Records from a data source:
- Opening Delimiter -

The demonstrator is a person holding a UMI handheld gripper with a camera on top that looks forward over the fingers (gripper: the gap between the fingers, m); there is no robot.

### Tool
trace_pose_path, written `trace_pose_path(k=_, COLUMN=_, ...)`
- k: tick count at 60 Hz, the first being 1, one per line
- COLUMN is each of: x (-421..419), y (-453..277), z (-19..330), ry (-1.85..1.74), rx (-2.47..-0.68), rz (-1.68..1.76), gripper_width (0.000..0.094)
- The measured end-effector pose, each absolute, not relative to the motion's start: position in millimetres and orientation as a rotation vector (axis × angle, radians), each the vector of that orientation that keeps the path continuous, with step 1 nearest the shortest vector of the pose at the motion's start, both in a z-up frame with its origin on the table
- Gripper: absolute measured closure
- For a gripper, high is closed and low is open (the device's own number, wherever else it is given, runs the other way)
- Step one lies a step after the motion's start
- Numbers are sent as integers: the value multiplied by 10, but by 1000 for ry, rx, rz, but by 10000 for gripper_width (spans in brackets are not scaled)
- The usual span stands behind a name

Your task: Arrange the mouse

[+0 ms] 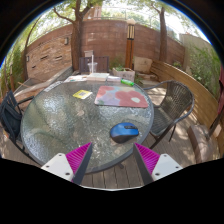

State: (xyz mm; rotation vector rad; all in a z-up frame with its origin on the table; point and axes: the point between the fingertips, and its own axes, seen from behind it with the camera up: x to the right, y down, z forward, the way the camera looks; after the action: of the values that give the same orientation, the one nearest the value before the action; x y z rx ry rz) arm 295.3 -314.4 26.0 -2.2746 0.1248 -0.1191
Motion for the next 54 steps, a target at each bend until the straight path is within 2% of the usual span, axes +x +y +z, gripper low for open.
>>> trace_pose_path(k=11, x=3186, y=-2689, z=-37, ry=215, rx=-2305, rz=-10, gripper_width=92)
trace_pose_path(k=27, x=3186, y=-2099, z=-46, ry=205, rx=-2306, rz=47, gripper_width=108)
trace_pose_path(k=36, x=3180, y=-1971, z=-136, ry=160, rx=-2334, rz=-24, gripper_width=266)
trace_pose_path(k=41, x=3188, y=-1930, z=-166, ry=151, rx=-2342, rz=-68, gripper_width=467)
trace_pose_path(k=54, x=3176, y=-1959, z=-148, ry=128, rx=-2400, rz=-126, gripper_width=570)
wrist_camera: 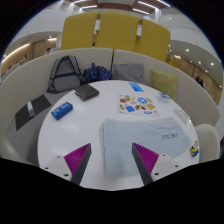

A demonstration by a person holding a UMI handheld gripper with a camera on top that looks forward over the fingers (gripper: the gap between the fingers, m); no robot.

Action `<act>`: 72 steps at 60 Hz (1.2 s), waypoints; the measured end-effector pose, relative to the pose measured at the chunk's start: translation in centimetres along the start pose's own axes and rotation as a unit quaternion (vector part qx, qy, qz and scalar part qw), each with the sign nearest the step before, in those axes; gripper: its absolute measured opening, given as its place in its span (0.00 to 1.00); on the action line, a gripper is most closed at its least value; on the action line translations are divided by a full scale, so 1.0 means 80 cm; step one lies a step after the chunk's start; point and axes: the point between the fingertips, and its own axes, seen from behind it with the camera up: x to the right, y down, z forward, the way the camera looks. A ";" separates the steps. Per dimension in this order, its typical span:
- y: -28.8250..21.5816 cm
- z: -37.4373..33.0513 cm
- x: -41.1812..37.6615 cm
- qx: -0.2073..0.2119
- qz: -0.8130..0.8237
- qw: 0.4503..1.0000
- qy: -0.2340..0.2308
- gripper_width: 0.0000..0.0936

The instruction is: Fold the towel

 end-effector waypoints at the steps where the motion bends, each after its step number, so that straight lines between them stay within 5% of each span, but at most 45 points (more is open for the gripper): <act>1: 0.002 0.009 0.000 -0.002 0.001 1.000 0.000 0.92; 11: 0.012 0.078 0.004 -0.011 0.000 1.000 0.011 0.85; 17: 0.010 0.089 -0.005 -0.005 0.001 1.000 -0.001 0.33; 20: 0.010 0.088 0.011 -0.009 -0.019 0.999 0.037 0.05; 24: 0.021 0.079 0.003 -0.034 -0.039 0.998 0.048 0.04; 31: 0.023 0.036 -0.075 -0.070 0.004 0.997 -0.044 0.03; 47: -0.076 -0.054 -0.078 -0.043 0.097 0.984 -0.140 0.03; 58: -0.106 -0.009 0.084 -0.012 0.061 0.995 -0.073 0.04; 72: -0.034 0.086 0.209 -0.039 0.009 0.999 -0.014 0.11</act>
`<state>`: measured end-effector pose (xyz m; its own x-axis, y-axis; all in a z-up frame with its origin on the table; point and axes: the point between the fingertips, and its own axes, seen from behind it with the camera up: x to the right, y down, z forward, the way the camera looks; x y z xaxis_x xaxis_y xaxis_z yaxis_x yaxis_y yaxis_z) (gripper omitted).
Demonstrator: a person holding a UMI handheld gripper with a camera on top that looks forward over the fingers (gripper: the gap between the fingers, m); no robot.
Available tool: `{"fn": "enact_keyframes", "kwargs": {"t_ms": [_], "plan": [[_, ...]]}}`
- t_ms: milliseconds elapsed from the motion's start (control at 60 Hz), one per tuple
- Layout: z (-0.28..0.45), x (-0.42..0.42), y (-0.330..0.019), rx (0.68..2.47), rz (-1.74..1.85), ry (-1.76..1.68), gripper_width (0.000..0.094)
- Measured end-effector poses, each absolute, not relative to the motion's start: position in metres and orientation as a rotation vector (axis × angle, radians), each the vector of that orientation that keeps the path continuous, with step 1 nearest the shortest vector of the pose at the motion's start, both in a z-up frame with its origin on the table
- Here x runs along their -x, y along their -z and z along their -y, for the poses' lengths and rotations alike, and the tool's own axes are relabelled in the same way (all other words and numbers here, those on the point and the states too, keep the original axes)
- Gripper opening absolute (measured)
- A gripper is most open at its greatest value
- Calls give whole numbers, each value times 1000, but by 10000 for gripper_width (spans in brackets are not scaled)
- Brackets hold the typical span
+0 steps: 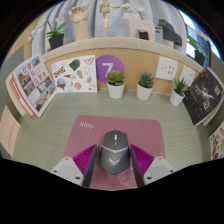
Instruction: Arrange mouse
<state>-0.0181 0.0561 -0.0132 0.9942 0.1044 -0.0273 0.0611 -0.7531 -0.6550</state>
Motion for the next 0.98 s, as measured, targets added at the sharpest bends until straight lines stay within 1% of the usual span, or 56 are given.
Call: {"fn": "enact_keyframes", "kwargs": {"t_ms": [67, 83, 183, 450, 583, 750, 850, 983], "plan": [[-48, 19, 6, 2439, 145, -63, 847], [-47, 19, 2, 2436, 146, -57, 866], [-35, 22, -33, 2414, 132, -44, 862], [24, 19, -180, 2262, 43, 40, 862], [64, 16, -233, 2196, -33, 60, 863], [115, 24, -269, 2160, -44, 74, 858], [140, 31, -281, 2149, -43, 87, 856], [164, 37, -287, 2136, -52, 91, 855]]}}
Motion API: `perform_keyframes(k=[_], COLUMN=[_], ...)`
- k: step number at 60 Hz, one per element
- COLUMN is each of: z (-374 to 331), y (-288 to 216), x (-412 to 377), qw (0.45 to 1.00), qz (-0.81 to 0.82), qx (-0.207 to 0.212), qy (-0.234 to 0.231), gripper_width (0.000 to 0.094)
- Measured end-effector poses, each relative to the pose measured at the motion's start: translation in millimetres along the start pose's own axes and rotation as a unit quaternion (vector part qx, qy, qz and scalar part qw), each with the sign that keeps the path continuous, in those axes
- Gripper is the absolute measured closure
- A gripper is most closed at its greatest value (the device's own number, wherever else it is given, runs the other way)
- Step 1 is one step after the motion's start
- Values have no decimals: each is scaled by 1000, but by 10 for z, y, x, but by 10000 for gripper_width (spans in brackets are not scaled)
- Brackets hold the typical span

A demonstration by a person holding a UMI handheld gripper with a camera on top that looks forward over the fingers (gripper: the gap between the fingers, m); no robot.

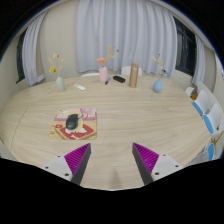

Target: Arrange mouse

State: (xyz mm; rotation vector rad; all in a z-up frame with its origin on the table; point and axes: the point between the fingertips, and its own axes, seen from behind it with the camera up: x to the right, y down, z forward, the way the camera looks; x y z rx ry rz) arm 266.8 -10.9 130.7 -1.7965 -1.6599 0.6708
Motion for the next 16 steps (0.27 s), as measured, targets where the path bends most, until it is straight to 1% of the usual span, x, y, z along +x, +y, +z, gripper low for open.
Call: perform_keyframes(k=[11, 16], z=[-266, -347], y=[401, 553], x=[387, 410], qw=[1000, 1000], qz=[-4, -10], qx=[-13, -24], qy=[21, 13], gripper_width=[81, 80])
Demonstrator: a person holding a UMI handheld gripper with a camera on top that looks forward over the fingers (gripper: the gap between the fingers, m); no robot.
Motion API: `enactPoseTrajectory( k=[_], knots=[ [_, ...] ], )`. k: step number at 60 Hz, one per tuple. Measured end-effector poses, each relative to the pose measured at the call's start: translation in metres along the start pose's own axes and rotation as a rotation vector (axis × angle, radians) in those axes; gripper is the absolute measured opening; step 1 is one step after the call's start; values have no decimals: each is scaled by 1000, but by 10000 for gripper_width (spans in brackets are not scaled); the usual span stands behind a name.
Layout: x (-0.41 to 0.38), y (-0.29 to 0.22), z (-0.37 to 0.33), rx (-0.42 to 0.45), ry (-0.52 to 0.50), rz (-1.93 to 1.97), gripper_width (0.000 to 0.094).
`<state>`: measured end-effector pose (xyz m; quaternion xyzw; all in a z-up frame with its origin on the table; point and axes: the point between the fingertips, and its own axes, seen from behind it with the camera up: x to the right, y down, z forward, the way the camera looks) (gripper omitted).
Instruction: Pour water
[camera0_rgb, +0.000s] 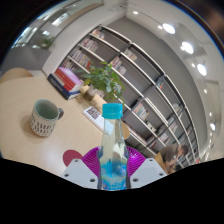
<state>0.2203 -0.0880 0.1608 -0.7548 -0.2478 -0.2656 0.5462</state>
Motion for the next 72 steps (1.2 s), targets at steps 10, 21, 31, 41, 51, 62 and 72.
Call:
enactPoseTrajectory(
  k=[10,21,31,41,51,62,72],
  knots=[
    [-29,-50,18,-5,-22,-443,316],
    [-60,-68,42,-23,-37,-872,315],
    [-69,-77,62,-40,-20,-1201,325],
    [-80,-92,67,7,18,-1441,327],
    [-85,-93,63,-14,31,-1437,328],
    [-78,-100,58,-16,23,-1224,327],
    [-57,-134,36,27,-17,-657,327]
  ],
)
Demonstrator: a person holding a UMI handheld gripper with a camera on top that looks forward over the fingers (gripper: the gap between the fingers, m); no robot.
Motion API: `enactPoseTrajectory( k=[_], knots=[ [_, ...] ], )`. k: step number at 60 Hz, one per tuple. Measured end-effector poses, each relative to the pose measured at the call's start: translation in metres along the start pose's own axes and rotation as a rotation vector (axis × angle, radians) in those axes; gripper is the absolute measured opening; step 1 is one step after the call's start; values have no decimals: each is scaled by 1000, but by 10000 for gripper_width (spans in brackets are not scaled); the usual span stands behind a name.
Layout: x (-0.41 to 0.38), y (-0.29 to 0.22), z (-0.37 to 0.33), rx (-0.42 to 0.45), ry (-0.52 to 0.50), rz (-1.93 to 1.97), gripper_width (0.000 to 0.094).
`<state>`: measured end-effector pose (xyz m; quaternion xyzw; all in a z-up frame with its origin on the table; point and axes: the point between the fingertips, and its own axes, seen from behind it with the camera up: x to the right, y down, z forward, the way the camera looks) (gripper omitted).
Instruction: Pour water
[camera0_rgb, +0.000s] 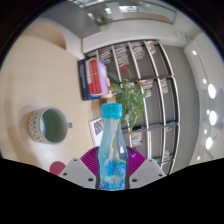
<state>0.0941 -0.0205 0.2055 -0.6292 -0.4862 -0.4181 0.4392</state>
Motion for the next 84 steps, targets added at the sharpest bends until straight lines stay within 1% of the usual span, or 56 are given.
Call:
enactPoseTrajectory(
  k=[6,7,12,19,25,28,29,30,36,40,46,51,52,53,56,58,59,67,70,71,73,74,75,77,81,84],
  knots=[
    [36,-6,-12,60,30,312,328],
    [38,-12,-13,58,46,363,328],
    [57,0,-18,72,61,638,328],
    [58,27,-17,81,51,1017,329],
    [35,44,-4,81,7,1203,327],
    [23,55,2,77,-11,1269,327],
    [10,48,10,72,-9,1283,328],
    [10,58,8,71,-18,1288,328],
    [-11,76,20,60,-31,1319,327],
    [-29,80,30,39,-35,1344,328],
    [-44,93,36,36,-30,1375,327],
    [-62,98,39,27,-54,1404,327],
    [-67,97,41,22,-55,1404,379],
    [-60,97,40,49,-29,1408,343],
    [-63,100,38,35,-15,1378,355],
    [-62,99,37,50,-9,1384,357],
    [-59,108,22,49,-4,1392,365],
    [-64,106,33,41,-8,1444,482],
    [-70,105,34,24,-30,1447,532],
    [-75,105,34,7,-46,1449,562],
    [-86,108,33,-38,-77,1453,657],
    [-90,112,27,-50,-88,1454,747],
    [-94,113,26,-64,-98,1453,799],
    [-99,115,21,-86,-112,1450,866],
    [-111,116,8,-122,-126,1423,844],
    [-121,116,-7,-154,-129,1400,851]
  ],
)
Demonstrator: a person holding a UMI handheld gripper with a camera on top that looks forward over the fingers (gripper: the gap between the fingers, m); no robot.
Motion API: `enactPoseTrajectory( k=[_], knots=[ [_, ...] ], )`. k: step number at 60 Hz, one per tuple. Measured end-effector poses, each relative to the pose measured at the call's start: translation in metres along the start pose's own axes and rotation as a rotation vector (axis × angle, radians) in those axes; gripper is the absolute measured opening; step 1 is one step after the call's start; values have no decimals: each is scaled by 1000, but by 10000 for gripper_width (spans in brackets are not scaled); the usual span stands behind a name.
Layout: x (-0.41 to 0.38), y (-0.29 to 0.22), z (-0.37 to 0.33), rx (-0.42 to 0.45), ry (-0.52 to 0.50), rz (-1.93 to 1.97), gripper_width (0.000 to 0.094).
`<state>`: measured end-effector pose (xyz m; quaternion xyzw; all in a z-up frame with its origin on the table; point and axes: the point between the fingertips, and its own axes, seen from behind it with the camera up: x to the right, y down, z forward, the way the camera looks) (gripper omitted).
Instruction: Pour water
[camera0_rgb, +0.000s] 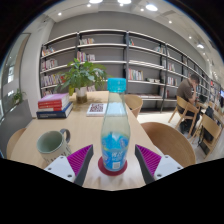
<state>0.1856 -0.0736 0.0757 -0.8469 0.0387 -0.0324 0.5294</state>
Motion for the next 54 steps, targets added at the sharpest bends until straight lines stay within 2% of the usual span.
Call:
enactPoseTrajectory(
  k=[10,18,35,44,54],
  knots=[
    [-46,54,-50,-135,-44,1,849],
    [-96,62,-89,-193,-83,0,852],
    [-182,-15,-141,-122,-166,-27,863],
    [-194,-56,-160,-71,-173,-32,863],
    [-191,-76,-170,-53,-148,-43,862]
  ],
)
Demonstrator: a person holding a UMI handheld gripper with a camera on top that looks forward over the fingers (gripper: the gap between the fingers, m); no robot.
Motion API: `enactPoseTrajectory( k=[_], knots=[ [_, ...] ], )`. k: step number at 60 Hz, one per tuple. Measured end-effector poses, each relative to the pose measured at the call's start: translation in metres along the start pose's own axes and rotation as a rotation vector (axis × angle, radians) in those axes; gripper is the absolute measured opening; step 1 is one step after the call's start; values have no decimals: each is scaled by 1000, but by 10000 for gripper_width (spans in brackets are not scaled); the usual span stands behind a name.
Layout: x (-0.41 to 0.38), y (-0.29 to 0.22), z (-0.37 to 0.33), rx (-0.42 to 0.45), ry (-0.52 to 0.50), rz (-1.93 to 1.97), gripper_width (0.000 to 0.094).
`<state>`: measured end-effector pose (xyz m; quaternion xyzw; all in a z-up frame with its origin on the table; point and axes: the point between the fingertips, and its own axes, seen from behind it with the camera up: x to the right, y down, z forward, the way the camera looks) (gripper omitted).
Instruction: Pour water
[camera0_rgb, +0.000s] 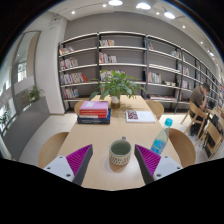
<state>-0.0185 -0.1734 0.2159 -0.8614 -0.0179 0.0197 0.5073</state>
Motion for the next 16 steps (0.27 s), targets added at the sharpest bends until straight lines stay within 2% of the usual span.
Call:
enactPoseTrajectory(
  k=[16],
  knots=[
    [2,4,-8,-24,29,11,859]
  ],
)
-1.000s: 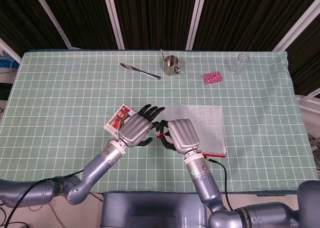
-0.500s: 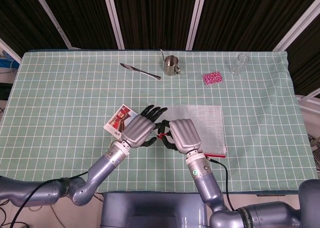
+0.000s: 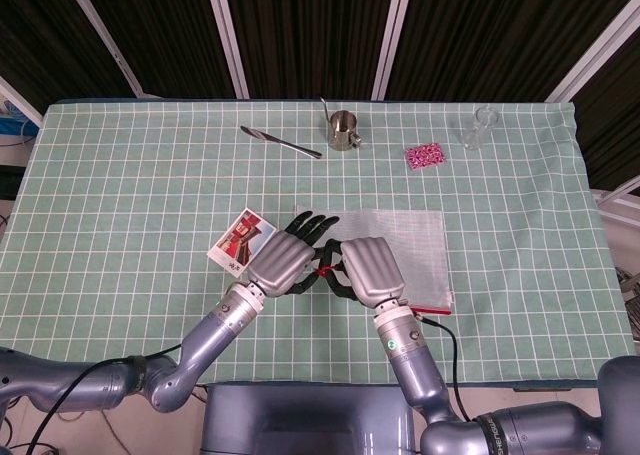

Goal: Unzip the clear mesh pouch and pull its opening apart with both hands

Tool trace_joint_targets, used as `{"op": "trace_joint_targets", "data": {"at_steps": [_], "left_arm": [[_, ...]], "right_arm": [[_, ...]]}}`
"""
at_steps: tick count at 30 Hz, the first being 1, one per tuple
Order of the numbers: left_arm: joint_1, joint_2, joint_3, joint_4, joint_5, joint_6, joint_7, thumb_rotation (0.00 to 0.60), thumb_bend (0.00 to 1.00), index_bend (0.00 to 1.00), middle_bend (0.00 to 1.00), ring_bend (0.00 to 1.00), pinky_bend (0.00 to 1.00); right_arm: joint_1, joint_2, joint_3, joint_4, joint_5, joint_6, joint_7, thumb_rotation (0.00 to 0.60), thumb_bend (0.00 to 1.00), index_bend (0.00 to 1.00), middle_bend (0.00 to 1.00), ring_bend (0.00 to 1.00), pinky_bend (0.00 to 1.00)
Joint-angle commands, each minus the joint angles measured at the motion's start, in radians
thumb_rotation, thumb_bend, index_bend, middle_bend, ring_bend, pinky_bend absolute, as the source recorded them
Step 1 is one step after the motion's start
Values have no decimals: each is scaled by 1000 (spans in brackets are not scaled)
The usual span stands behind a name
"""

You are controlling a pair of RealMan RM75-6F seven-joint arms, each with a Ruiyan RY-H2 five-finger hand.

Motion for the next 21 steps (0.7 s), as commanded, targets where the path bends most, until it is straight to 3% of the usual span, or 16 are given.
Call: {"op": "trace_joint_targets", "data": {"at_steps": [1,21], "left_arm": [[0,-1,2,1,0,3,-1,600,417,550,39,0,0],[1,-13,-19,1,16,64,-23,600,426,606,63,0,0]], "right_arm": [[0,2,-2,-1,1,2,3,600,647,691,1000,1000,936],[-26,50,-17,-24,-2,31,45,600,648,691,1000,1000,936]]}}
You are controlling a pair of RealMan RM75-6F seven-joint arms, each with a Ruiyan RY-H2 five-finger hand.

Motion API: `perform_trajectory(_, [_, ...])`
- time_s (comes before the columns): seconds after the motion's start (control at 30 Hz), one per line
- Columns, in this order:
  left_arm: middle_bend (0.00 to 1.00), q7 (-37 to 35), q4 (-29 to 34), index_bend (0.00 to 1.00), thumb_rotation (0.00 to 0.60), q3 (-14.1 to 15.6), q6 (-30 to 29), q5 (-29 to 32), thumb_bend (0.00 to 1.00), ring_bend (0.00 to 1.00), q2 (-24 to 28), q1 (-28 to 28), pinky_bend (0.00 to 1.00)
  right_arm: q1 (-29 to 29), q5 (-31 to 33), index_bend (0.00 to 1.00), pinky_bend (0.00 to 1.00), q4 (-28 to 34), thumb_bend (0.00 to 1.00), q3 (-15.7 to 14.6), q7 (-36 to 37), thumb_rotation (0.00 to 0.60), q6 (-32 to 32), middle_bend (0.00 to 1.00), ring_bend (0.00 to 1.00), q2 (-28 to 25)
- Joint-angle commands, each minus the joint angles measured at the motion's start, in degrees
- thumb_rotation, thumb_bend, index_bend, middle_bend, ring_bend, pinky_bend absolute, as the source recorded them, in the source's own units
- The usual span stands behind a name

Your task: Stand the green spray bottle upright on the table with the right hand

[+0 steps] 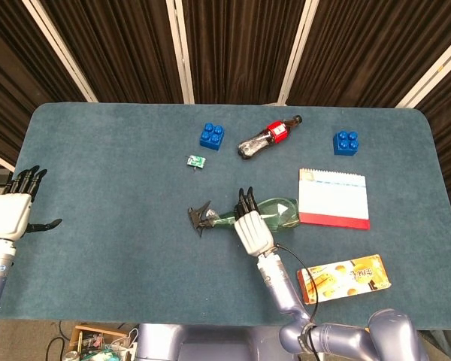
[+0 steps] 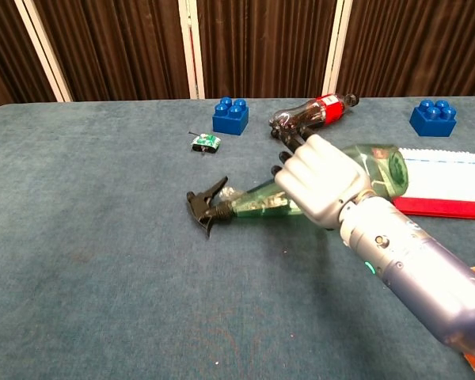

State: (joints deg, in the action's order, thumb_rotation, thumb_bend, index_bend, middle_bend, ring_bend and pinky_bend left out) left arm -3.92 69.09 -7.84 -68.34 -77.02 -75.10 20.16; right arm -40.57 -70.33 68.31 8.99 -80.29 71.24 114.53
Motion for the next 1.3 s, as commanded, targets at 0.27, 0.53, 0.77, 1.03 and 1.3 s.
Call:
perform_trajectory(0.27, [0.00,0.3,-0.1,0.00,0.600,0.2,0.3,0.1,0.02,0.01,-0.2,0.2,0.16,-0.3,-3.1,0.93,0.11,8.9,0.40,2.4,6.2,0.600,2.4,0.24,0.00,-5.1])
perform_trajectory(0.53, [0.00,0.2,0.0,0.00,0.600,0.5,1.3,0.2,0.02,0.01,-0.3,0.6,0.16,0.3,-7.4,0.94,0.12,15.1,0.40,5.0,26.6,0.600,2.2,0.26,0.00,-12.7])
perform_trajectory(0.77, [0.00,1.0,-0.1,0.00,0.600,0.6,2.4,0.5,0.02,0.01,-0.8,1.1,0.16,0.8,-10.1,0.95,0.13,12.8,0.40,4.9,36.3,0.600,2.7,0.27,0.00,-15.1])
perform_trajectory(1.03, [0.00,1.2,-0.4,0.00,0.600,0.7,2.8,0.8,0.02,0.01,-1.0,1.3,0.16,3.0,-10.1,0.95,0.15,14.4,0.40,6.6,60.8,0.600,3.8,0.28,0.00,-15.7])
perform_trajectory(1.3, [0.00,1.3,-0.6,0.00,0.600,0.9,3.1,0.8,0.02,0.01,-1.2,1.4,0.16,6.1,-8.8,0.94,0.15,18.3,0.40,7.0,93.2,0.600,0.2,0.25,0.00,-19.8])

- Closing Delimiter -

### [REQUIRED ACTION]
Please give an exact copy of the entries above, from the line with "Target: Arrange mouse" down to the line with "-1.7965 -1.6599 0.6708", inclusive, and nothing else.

### [TASK RESPONSE]
Target: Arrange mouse

State: (xyz mm; rotation vector rad; all in a z-up frame with its origin on the table; point and axes: the point between the fingertips, and its own axes, seen from behind it with the camera up: x to the right, y down, z forward, the way the camera looks; x y z rx ry rz) arm 266.8 -10.9 130.7 -1.7965 -1.6599 0.6708

No further work remains in this exercise.